Designing a Dealership Inventory Catalog for the Reality of the Showroom
A dealership inventory catalog is not just a database view. For a sales agent, it is part of the customer conversation. It is the tool they use when someone asks, “Do you have this in black?”, “Is there another Bentley in this price range?”, or “Can I see something similar with lower mileage?”
Questions happen on the showroom floor, beside a vehicle, in a delivery bay, and while in mid conversation talking with a interested customer.
That changed how we thought about performance. This was not just about shaving milliseconds off a page load or optimizing a frontend benchmark. In this environment, performance is sales continuity. Every spinner interrupts the conversation. Every delay makes a sales agent loose confidence breaking the sales conversation flow.

So we designed the catalog around a simple architectural:
Load the inventory once, keep it close to the user, filter it locally, and ask the server only when something has changed.
Performance as sales infrastructure
Traditional inventory websites often assume the network sits in the middle of every interaction. The user selects a filter, the client sends a request, the server applies the filter, and the UI updates when the response comes back.
That model is reasonable for many public websites. It is less reasonable for a sales tool used throughout the day on shared showroom iPads.
A sales agent does not experience filtering as a backend query. They experience it as part of a conversation. If the customer asks to see available Bentleys under a certain price range, the agent needs to answer immediately.
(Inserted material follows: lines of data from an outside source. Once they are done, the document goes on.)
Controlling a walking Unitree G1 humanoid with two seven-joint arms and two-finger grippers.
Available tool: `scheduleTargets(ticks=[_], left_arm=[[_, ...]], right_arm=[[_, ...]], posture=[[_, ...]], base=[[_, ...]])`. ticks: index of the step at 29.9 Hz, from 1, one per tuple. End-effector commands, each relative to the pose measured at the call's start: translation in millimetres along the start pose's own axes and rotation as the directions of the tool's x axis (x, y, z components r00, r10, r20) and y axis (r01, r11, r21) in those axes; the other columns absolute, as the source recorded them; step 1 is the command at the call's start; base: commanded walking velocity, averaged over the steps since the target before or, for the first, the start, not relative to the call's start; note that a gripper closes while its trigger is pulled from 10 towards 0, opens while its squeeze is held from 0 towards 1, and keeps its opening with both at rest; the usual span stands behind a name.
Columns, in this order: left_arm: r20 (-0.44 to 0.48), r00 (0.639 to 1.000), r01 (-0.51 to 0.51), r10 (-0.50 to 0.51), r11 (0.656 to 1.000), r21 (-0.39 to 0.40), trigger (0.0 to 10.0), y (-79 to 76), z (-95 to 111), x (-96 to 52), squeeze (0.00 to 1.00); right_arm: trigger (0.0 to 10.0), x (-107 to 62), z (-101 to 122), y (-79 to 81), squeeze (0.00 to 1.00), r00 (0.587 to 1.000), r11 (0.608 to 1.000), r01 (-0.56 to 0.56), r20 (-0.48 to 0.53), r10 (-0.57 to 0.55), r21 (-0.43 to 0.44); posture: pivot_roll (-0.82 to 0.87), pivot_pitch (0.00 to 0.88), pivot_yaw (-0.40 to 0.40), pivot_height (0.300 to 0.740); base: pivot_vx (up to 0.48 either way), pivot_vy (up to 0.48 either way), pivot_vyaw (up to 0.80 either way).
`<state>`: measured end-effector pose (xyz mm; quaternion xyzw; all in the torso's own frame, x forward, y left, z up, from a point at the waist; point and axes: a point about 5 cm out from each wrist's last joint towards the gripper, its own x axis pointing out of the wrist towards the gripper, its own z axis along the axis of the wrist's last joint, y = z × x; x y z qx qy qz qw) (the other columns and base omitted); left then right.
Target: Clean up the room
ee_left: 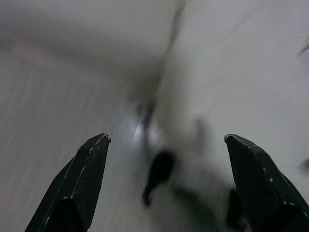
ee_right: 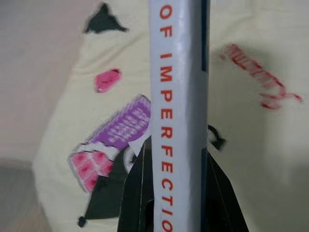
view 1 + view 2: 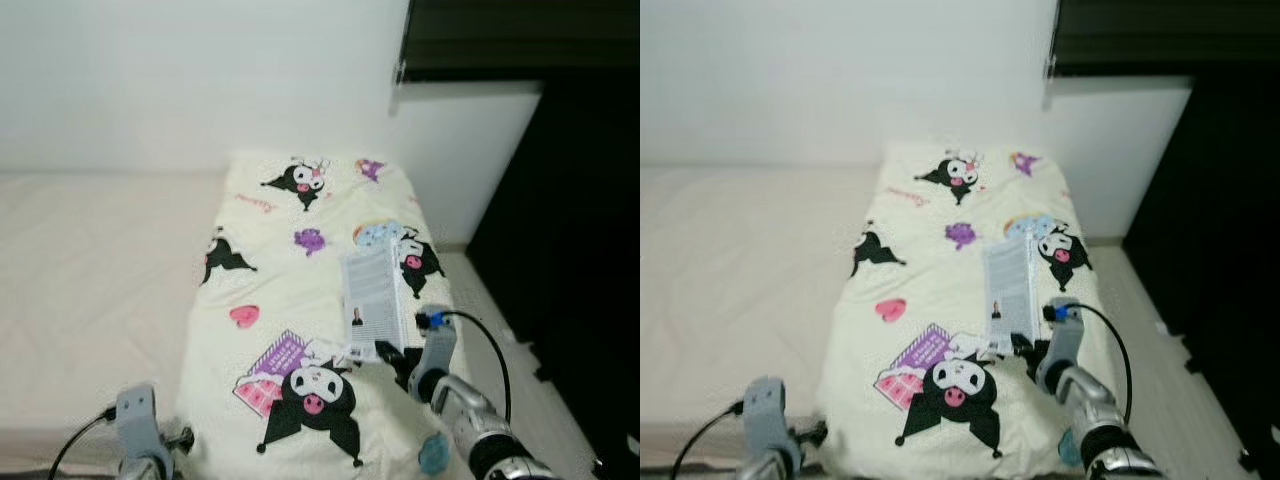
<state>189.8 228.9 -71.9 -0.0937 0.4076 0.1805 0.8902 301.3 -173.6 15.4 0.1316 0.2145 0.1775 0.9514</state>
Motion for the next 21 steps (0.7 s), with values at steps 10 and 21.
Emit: scheduleTargets(ticks=[10, 21], left_arm=[[-0.11, 0.994, 0.009, 0.004, 0.994, 0.112, 10.0, 3.6, -37, -8.2, 0.0], [-0.088, 0.996, 0.021, -0.008, 0.989, 0.146, 10.0, 1.3, -27, -5.4, 0.0]], right_arm=[[10.0, 5.7, -7, 24.8, 0.0, 0.987, 0.955, -0.158, -0.041, 0.153, -0.252], [10.0, 20.3, 1, 50.5, 0.0, 0.97, 0.907, -0.24, -0.058, 0.234, -0.347]], posture=[[-0.03, 0.051, -0.025, 0.74], [-0.02, 0.041, -0.026, 0.74]], base=[[0.0, 0.0, 0.72], [0.0, 0.0, 0.72]])
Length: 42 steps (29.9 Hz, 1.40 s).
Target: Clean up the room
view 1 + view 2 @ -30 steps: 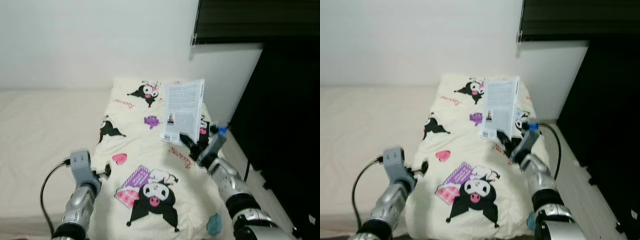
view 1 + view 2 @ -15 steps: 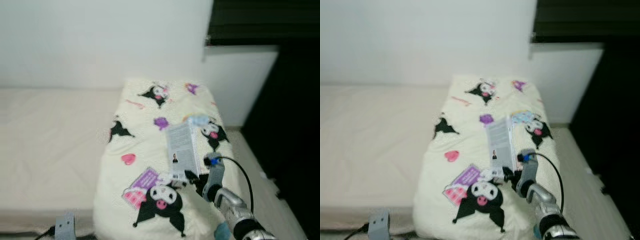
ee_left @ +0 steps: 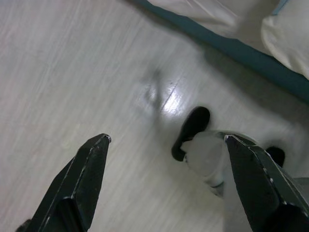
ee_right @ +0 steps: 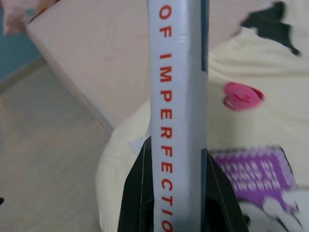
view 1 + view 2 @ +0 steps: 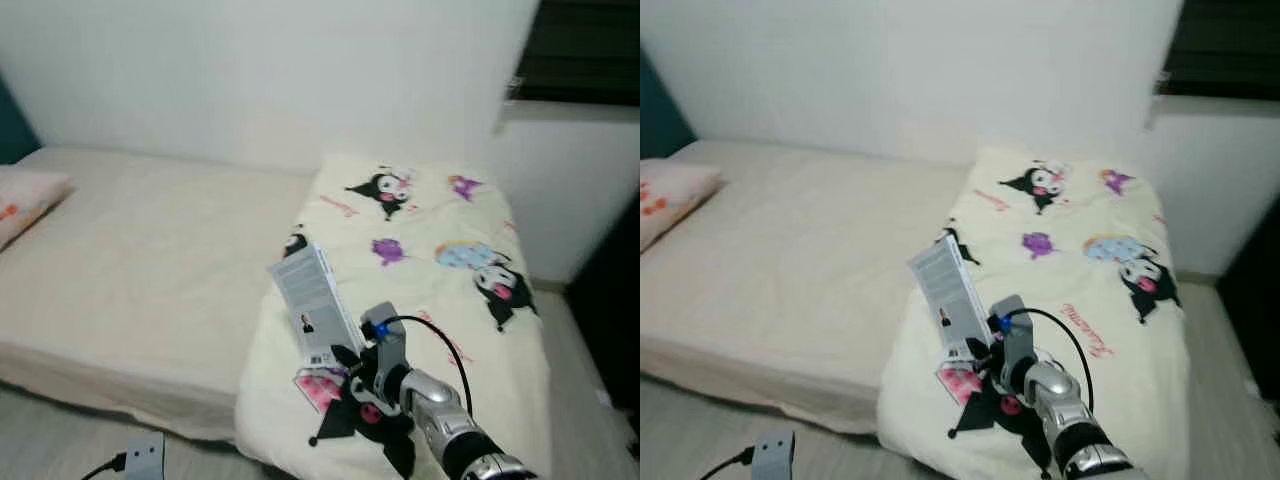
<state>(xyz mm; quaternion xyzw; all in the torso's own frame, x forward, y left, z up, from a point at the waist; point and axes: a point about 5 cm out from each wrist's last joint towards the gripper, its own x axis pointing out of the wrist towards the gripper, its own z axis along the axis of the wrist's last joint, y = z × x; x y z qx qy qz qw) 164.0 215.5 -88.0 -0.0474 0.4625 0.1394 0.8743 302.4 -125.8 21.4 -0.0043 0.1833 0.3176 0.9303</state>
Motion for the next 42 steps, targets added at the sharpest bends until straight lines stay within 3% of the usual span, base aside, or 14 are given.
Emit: scheduleTargets(ticks=[1, 2, 4, 5, 6, 7, 10, 14, 21, 24, 29, 30, 38, 42], left_arm=[[0.019, 1.0, 0.003, -0.003, 1.0, 0.013, 10.0, 1.3, 7, 1.2, 0.0], [0.02, 1.0, 0.005, -0.005, 1.0, 0.013, 10.0, 0.8, 8, 1.3, 0.0], [0.02, 1.0, 0.008, -0.008, 1.0, 0.021, 10.0, -0.5, 8, 1.3, 0.0], [0.017, 1.0, 0.01, -0.011, 1.0, 0.022, 10.0, -1.9, 7, 1.2, 0.0], [0.017, 1.0, 0.01, -0.011, 1.0, 0.022, 10.0, -1.9, 7, 1.2, 0.0], [0.016, 1.0, 0.012, -0.013, 1.0, 0.022, 10.0, -2.8, 6, 1.1, 0.0], [0.009, 1.0, 0.019, -0.019, 1.0, 0.015, 10.0, -5.0, 2, 0.4, 0.0], [0.0, 1.0, 0.017, -0.017, 1.0, 0.011, 10.0, -4.5, -2, -0.3, 0.0], [-0.002, 1.0, 0.016, -0.016, 1.0, 0.011, 10.0, -3.8, -3, -0.5, 0.0], [0.01, 1.0, 0.027, -0.027, 1.0, 0.008, 10.0, -7.4, 0, -0.1, 0.0], [0.024, 0.999, 0.042, -0.041, 0.999, -0.008, 10.0, -13.7, 4, 0.4, 0.0], [0.033, 0.998, 0.055, -0.054, 0.998, -0.029, 10.0, -18.5, 5, 0.5, 0.0], [0.035, 0.995, 0.097, -0.096, 0.995, -0.025, 10.0, -24.8, 5, 0.2, 0.0], [0.036, 0.994, 0.107, -0.106, 0.994, -0.037, 10.0, -23.8, 6, 0.4, 0.0]], right_arm=[[10.0, 2.4, -3, 1.6, 0.0, 0.999, 0.997, 0.024, -0.042, -0.027, -0.069], [10.0, 1.9, -4, 0.9, 0.0, 0.998, 0.996, 0.035, -0.056, -0.039, -0.077], [10.0, -6.0, -15, -14.3, 0.0, 0.968, 0.974, 0.197, -0.133, -0.212, -0.115], [10.0, -16.5, -26, -24.9, 0.0, 0.935, 0.95, 0.298, -0.17, -0.31, -0.093], [10.0, -16.5, -26, -24.9, 0.0, 0.935, 0.95, 0.298, -0.17, -0.31, -0.093], [10.0, -24.3, -33, -31.4, 0.0, 0.908, 0.929, 0.362, -0.195, -0.37, -0.077], [10.0, -44.2, -55, -38.3, 0.0, 0.879, 0.901, 0.432, -0.24, -0.411, 0.04], [10.0, -56.5, -72, -35.7, 0.0, 0.877, 0.901, 0.428, -0.272, -0.396, 0.066], [10.0, -49.7, -62, -33.5, 0.0, 0.907, 0.92, 0.387, -0.204, -0.368, 0.059], [10.0, -35.9, -43, -31.1, 0.0, 0.937, 0.949, 0.313, -0.149, -0.315, -0.036], [10.0, -30.0, -36, -28.7, 0.0, 0.95, 0.96, 0.26, -0.148, -0.274, -0.105], [10.0, -24.9, -33, -23.7, 0.0, 0.959, 0.963, 0.206, -0.161, -0.234, -0.171], [10.0, -19.8, -34, -16.5, 0.0, 0.964, 0.965, 0.177, -0.166, -0.209, -0.192], [10.0, -21.6, -44, -12.2, 0.0, 0.952, 0.965, 0.185, -0.21, -0.222, -0.186]], posture=[[-0.02, 0.041, -0.028, 0.74], [-0.02, 0.041, -0.028, 0.74], [-0.02, 0.04, -0.031, 0.74], [-0.03, 0.036, -0.033, 0.74], [-0.03, 0.036, -0.033, 0.74], [-0.03, 0.036, -0.033, 0.74], [-0.03, 0.034, -0.038, 0.74], [-0.03, 0.034, -0.044, 0.74], [-0.03, 0.035, -0.048, 0.74], [-0.05, 0.03, -0.06, 0.74], [-0.06, 0.024, -0.075, 0.74], [-0.07, 0.024, -0.073, 0.74], [-0.08, 0.022, -0.055, 0.74], [-0.09, 0.027, -0.048, 0.74]], base=[[0.0, 0.0, 0.72], [0.0, 0.0, 0.72], [0.0, 0.0, 0.71], [0.0, 0.0, 0.68], [0.0, 0.0, 0.68], [0.0, 0.0, 0.68], [0.0, 0.0, 0.68], [0.0, 0.0, 0.68], [0.0, 0.0, 0.68], [0.0, 0.0, 0.68], [0.0, 0.0, 0.68], [0.0, 0.0, 0.68], [0.0, 0.0, 0.68], [0.0, 0.0, 0.68]])
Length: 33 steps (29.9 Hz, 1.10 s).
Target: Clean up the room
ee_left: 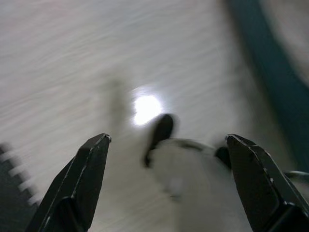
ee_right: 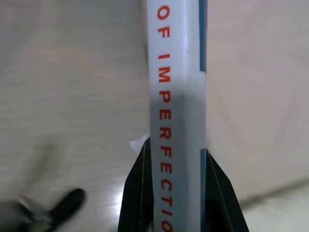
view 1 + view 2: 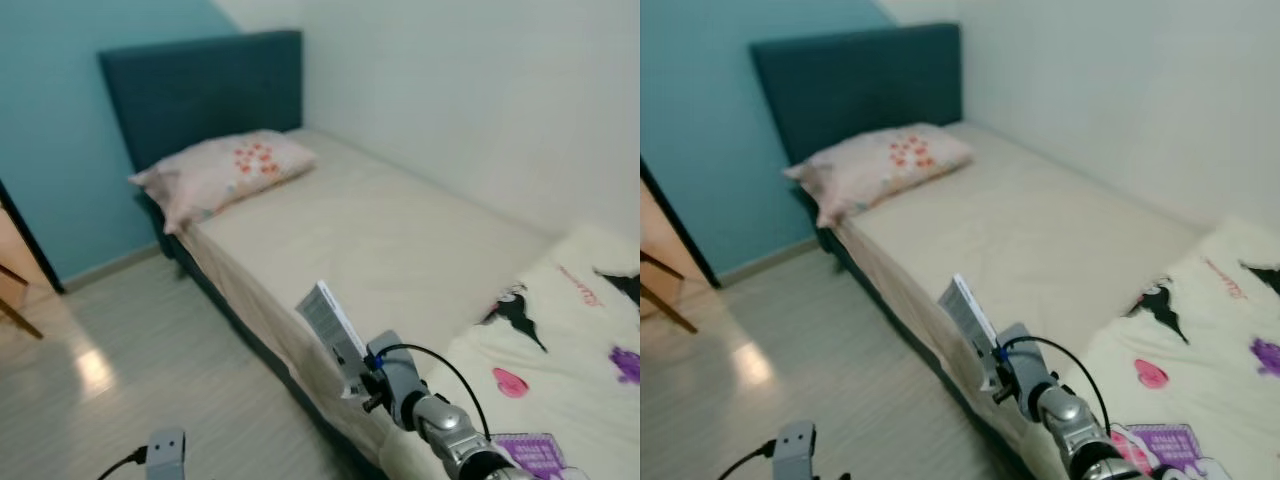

If the customer changes their mind and asks for Rolls Royce instead, the catalog should respond at the pace of speech, not the pace of Wi-Fi.
Instead of treating the device as a thin client, we let it hold the inventory and do most of the interactive work itself.
Thinking Local First
The most important decision was also the simplest, fetch the full inventory in one request.
const { data: vehicles = [] } = useQuery({
queryKey: ["inventory"],
queryFn: () => getInventory(),
});
Once the data is on the device, the user no longer waits on the server to explore brands, availability, status, make, model, year, body style, exterior color, price range, search, and sort.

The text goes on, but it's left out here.